ROBUST sales of new private homes have depleted the landbanks of most developers, amid a period of intense competition for new sites. This is the result of a open economy unknowingly benefiting from the wall of rescue monies meant for woes in their home countries. HK and London and presumably other countries/cities with stable political and economic environment are probably victims of the post GFC environment.

A survey shows that 16 of the 27 major builders have a smaller store of development land now, compared with January last year. The fall in developers’ landbanks comes despite the bumper supply of sites released by the Government over the past year.


Moreover, 19 developers had fewer than 1,000 apartments left in their landbanks as of the end of last month, according to the survey by DTZ Research. A further seven developers had between 1,000 and 2,000 units.

The developers’ landbank numbers do not take into account strong home sales this month, which should deplete landbanks even more.

A developer’s landbank comprises unsold units – including executive condominiums – from projects with planning approval and estimated number of units from sites yet to obtain approval.

Units in projects that have obtained their certificate of statutory completion, and redevelopment projects without planning permission, are excluded.

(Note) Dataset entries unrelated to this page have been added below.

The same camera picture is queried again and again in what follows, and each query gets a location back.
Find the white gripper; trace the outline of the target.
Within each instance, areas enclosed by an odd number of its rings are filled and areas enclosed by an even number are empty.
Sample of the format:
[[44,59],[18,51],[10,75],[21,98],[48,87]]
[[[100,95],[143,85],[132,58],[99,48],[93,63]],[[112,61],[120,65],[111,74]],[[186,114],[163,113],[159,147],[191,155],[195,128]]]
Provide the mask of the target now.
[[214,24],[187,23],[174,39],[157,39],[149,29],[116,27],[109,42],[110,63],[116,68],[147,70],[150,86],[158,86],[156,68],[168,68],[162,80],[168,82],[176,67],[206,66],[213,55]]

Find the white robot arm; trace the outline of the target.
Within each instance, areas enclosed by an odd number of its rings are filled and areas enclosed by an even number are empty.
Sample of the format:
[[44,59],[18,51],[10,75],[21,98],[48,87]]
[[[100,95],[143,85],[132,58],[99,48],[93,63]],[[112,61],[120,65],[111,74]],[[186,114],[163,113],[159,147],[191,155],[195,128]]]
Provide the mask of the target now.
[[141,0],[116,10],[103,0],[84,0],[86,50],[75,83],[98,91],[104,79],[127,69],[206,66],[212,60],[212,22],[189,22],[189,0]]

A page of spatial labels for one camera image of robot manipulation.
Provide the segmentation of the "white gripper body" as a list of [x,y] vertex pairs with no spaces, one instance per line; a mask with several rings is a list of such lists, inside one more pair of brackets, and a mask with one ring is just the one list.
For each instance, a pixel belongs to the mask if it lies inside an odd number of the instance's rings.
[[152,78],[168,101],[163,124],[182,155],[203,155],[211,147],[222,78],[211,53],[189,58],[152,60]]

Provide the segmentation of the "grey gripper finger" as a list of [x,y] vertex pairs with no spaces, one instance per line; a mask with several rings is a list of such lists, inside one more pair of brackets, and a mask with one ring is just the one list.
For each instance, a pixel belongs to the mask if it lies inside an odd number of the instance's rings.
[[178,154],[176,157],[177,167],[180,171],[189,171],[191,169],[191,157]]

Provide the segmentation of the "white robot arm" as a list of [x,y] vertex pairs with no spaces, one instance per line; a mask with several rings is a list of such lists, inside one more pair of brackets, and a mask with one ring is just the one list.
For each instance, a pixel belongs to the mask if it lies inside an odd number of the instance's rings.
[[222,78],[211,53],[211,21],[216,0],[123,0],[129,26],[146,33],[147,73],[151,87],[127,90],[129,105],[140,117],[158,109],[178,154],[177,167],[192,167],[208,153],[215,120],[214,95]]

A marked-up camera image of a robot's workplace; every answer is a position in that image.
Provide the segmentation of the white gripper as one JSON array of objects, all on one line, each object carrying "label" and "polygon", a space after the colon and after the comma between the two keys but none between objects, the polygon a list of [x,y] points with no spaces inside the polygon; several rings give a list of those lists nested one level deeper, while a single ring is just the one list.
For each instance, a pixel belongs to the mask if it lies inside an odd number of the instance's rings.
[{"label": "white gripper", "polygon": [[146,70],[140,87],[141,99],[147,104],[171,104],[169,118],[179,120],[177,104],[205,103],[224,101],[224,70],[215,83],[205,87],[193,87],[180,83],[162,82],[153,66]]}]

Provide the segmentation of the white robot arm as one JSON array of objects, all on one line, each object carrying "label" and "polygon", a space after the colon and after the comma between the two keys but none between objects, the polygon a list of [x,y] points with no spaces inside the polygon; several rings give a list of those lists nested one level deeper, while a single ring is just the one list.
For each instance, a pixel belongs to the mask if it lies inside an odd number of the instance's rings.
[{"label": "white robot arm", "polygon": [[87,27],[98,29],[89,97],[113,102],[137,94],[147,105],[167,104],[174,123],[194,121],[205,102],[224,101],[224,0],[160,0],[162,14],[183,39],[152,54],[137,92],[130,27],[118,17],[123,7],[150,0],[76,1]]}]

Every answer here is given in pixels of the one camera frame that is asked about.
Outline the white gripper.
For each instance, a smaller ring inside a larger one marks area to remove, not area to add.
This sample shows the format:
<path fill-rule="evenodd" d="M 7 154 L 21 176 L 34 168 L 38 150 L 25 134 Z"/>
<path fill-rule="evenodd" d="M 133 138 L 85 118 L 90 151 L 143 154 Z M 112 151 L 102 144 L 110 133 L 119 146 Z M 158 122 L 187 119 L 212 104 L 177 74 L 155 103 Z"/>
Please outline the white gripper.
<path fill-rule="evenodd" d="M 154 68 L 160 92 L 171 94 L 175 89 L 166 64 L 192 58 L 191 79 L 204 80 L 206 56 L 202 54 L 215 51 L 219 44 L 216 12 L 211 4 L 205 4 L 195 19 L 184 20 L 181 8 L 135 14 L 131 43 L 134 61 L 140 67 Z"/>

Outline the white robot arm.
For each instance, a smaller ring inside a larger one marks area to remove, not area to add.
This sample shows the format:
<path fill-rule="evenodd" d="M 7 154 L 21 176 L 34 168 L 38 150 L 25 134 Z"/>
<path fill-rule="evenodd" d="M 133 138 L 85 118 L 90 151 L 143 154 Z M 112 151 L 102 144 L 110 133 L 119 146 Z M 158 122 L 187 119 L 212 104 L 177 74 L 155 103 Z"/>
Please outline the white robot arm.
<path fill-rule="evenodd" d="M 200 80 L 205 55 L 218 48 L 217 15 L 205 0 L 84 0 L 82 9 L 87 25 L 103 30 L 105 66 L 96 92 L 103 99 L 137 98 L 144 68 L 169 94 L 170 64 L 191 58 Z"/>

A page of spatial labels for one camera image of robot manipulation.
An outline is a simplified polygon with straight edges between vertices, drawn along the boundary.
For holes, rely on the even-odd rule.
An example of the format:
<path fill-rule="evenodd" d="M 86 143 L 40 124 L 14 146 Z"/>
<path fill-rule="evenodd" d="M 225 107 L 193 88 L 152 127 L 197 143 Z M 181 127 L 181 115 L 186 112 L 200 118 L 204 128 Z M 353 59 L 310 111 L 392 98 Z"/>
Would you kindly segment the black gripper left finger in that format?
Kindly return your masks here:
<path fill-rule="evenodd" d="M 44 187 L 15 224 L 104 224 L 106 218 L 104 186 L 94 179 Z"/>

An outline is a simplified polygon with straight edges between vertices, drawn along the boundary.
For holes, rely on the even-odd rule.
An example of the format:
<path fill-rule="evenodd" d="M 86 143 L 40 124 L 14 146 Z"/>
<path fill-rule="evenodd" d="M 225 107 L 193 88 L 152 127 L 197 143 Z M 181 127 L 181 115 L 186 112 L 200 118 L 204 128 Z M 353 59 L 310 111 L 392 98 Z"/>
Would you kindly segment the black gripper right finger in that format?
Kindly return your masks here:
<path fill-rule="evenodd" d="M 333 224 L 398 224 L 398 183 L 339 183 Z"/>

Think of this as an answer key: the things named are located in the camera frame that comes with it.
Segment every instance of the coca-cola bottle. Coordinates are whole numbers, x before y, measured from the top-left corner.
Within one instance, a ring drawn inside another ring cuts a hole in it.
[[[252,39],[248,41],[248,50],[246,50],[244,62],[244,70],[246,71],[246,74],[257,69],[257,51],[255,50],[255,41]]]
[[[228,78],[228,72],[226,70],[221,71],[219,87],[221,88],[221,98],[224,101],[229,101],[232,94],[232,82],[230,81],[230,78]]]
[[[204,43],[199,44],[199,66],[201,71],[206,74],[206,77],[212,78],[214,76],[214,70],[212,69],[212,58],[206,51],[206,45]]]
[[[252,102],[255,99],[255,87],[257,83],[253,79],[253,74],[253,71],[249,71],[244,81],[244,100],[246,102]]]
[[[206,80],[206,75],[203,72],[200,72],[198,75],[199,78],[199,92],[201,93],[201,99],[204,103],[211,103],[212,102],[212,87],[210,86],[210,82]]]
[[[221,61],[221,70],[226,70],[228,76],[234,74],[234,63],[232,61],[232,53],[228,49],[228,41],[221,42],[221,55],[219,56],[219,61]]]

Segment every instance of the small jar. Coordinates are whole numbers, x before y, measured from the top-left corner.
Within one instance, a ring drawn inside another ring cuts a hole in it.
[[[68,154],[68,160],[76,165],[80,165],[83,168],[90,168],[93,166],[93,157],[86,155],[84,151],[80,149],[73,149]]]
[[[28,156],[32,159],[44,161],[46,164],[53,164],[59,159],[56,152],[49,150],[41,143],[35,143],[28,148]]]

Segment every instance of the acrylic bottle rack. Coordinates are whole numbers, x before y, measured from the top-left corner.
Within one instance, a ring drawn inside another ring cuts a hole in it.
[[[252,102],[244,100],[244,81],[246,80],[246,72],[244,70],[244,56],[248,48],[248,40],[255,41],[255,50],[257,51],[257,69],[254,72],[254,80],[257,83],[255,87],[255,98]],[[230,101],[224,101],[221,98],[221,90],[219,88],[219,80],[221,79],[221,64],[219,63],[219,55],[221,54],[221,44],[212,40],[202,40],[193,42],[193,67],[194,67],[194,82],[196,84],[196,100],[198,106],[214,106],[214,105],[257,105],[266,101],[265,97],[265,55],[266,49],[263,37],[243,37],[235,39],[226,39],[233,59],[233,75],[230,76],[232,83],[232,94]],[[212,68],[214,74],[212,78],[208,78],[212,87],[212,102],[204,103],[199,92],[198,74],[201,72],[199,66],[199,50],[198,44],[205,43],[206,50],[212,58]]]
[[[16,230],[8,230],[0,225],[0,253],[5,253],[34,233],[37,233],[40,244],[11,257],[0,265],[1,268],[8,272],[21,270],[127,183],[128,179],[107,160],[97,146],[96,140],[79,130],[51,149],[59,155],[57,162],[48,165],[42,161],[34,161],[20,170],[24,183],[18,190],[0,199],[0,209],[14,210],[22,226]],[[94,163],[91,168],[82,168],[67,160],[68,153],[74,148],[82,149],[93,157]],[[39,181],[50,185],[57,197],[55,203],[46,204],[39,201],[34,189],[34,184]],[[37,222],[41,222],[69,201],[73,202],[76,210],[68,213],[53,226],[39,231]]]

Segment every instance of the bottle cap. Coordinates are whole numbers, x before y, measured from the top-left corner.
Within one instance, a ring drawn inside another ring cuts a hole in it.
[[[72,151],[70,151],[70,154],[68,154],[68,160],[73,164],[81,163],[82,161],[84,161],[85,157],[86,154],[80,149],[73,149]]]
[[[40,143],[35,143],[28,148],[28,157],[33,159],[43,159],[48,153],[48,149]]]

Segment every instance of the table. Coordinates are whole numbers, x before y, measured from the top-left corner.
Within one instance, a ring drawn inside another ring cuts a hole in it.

Developers’ landbank competition

City Developments and its parent company Hong Leong Group have the biggest stock, with 6,383 homes – made up of land parcels in Sengkang and projects like D’nest and Bartley Ridge that are being built.

Most other have fewer than 2,000 units in their developers’ landbanks.

Second-placed CapitaLand has 1,699 units, and Hongkong Land and its subsidiary MCL Land have 1,605 units.

IOI Corporation, Allgreen Properties, Wheelock Properties and Frasers Centrepoint all have fewer than 1,000 units each.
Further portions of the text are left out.